The study, published on June 29, included interviews with women in San Francisco who had BI-RADS 4 or 5 findings, which come with a recommendation for biopsy. Women with positive patient experiences and prompt biopsies tended to have a dedicated patient advocate and better communication with healthcare providers and staff.
"Participants' experiences depended largely on organizational processes and provider communication, suggesting facilities with support mechanisms and bilingual personnel who provide explanations in lay language were most likely to facilitate timely and functional follow-up," wrote the authors, led by Jazmine Kenny, a public health graduate student at the University of California, Merced.

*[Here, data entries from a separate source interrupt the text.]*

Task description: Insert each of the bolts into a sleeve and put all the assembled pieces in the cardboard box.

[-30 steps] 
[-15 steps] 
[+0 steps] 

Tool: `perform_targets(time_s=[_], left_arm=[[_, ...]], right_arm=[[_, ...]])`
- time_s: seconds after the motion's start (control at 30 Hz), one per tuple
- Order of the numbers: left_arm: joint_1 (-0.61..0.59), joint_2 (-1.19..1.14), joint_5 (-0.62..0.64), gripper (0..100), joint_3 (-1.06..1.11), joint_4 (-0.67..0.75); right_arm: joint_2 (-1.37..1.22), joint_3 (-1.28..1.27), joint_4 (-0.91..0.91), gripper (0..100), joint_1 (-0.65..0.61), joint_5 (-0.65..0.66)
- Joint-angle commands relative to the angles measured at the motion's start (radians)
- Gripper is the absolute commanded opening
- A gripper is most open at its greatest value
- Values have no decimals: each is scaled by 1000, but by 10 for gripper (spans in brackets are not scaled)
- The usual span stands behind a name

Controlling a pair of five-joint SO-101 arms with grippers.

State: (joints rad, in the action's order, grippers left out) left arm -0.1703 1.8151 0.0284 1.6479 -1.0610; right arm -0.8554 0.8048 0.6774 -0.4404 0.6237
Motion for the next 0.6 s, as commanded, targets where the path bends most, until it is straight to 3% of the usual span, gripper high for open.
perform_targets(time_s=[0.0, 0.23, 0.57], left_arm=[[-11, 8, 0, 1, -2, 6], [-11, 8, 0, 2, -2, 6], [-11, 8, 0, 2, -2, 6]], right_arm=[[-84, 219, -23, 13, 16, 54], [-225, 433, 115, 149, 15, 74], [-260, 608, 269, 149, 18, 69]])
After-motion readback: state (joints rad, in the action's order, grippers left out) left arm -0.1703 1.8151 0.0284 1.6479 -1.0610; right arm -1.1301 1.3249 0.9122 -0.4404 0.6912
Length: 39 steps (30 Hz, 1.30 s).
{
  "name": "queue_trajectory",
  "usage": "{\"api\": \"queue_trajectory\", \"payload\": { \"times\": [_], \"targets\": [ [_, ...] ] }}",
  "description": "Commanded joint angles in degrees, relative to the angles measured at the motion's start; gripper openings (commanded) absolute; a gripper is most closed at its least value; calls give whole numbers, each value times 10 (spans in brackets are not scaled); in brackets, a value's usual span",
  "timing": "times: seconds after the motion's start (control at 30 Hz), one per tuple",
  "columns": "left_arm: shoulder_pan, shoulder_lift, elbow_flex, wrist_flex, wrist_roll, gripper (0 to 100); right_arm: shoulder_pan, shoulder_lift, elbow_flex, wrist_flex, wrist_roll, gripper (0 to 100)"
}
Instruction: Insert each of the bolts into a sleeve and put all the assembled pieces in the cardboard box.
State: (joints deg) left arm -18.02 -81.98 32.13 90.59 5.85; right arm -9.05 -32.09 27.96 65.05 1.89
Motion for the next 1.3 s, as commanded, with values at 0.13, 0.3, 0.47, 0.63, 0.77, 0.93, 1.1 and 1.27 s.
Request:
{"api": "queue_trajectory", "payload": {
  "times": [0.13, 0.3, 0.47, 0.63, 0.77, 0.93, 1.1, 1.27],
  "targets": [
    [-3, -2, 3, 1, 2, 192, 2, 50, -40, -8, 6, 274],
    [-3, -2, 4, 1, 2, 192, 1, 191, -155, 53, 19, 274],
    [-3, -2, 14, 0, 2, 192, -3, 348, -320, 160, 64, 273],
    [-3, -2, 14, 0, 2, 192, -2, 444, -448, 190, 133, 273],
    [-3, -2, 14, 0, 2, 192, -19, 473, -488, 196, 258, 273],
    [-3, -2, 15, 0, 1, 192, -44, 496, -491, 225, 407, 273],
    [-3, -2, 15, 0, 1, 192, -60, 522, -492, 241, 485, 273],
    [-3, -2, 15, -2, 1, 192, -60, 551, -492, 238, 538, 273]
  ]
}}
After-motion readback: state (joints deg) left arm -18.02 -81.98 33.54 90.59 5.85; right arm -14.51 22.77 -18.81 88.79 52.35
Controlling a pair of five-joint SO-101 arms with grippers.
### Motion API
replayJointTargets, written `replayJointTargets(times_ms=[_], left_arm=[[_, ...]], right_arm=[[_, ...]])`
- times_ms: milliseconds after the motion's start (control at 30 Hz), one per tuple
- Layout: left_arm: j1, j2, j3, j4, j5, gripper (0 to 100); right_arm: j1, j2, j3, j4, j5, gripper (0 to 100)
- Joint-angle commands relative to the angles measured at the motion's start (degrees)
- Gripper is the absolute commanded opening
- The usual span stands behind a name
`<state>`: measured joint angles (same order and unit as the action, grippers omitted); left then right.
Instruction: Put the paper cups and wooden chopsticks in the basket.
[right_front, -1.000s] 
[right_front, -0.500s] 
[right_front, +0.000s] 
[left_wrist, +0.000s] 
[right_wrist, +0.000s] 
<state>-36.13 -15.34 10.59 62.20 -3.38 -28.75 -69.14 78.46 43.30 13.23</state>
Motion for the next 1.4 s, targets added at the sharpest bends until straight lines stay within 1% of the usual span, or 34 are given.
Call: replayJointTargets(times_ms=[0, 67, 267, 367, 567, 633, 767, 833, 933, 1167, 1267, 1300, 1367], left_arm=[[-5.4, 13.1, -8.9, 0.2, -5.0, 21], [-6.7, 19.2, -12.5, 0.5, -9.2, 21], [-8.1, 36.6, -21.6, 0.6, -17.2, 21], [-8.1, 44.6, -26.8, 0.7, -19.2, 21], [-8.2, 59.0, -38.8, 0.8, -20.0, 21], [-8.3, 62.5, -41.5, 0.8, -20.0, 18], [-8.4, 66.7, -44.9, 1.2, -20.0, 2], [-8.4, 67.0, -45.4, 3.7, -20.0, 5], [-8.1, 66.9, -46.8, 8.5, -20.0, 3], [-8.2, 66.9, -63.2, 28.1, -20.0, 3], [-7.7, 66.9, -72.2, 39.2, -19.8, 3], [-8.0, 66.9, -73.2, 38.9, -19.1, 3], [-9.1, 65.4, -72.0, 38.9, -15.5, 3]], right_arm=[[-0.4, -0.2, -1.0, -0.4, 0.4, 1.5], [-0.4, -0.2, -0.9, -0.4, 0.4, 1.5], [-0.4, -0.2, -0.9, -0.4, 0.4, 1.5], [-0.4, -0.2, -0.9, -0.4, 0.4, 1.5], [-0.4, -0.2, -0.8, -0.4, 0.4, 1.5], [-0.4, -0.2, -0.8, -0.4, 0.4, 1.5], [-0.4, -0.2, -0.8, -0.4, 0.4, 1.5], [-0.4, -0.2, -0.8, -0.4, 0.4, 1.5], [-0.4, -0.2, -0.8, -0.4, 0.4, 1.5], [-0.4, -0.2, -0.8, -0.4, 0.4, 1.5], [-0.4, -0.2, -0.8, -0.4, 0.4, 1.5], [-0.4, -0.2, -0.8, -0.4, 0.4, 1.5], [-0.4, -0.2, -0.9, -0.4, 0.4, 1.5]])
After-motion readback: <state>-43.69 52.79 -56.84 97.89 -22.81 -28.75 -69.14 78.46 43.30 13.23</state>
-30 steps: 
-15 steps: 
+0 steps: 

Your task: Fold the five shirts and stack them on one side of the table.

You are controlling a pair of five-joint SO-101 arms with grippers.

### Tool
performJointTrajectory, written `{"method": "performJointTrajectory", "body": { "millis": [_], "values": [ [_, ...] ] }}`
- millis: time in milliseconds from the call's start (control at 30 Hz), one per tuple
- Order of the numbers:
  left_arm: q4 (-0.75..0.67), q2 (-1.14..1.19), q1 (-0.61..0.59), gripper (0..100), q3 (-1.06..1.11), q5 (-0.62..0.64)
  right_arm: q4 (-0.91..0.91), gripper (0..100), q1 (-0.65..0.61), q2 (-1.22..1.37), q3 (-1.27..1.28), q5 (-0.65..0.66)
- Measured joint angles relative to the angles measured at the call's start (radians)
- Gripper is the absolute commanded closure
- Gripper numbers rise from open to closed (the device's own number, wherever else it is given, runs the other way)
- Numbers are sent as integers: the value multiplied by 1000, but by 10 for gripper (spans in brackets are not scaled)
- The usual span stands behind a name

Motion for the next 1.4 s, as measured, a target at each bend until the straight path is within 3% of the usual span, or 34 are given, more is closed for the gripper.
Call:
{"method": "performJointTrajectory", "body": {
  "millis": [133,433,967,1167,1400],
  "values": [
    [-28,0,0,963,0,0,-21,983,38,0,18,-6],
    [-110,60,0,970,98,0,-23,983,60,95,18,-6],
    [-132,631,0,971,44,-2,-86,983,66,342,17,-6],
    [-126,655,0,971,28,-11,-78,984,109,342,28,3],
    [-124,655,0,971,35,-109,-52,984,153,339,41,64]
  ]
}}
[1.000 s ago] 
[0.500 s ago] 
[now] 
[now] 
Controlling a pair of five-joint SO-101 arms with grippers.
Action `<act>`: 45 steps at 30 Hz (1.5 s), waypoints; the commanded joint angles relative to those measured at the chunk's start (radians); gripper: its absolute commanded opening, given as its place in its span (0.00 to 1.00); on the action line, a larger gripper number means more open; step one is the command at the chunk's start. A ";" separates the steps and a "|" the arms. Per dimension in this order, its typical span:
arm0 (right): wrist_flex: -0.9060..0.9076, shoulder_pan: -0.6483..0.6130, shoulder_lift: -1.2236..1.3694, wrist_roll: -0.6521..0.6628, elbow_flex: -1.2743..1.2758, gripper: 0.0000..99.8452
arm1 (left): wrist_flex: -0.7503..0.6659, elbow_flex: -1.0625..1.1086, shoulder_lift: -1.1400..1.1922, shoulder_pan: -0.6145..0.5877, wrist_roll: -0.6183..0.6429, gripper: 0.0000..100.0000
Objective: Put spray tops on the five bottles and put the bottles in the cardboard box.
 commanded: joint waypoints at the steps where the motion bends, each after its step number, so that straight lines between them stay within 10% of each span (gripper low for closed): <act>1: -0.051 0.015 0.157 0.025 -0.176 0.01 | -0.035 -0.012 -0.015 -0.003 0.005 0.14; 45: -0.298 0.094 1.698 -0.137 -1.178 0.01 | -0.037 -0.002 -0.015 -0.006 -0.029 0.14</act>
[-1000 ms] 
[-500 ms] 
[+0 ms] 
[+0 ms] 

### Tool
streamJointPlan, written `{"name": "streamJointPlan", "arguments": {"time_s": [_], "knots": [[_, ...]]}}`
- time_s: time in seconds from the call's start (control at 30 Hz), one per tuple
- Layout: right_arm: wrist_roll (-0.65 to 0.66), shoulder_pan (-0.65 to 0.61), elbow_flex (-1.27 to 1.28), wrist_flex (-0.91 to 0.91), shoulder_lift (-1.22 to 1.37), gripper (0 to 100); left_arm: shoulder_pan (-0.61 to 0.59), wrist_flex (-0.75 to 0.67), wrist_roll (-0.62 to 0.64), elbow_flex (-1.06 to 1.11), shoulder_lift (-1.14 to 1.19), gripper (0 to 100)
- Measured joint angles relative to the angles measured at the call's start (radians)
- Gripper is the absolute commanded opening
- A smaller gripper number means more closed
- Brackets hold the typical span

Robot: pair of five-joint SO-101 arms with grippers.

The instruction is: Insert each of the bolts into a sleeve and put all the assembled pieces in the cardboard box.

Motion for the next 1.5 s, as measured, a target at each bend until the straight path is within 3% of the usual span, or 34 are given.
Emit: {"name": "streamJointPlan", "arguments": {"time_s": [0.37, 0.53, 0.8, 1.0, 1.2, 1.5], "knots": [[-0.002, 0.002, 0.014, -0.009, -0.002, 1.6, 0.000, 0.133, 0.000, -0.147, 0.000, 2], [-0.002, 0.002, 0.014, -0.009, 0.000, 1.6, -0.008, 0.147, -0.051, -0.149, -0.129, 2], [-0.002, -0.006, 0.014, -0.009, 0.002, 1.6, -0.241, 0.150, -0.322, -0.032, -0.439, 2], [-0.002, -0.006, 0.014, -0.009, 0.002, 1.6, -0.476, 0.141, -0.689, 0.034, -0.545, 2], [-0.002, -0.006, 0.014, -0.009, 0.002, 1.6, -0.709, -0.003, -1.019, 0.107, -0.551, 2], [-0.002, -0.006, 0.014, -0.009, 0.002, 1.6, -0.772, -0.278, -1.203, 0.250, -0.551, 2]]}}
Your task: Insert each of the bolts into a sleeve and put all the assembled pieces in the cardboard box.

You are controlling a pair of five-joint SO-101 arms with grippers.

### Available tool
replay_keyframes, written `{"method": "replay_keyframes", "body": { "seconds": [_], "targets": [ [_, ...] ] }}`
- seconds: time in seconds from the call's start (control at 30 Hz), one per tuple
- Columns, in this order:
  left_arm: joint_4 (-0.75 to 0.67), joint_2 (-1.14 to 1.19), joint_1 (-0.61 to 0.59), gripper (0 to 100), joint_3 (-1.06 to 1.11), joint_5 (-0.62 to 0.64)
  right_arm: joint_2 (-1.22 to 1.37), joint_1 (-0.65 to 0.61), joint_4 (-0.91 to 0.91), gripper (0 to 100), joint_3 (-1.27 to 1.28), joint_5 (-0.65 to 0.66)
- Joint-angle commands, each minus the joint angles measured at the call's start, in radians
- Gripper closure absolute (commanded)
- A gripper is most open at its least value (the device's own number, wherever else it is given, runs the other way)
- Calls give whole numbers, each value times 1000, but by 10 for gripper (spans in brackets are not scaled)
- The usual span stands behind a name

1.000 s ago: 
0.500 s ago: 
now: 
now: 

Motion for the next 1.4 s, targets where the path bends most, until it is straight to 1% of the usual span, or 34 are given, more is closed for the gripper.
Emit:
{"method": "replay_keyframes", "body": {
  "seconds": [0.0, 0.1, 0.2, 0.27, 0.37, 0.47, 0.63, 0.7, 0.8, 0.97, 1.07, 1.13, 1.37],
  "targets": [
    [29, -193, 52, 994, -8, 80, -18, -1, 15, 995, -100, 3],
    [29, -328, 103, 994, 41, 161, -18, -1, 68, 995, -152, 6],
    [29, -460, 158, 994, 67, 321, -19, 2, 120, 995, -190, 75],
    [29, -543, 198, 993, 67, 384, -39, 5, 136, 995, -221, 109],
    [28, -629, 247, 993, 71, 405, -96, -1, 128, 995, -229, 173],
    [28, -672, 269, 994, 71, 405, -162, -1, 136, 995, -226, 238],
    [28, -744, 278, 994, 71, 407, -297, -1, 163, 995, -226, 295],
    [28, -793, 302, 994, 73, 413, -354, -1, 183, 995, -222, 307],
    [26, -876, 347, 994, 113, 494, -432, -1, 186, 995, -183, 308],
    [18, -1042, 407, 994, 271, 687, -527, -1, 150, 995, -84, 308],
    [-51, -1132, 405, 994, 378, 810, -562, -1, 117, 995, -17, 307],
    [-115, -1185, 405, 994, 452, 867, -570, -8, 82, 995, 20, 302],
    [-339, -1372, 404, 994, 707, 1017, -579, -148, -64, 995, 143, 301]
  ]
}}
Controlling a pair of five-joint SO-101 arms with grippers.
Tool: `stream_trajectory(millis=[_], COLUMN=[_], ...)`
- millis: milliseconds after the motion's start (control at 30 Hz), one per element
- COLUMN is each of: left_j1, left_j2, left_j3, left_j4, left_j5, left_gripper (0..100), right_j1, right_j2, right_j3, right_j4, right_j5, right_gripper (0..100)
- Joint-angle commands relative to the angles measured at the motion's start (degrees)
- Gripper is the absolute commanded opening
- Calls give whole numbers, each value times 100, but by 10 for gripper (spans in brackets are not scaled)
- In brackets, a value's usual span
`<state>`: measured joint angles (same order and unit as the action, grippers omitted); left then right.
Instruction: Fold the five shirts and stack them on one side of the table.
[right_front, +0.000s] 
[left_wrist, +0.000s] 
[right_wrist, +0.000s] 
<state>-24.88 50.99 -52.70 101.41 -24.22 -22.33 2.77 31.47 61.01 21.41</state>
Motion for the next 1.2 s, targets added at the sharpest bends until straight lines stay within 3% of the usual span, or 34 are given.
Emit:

For the study, Kenny and colleagues from the University of California, San Francisco recruited 61 study participants who spoke English, Spanish, or Cantonese and had a BI-RADS 4 or 5 finding on a recent mammogram. The participants were all between the ages of 40 and 74 and had no prior personal history of ductal carcinoma in situ or invasive breast cancer.
The participants underwent mammography at one of three types of institutions:
- A safety-net facility that primarily serves publicly insured or uninsured patients
- An academic facility that primarily serves a publicly insured population
- A community facility that sees a diverse, primarily insured population
Three trained interviews spoke with participants about their healthcare experiences in a semi-structured format. The interviewers used the patients' language of choice, and discussions lasted no more than one hour.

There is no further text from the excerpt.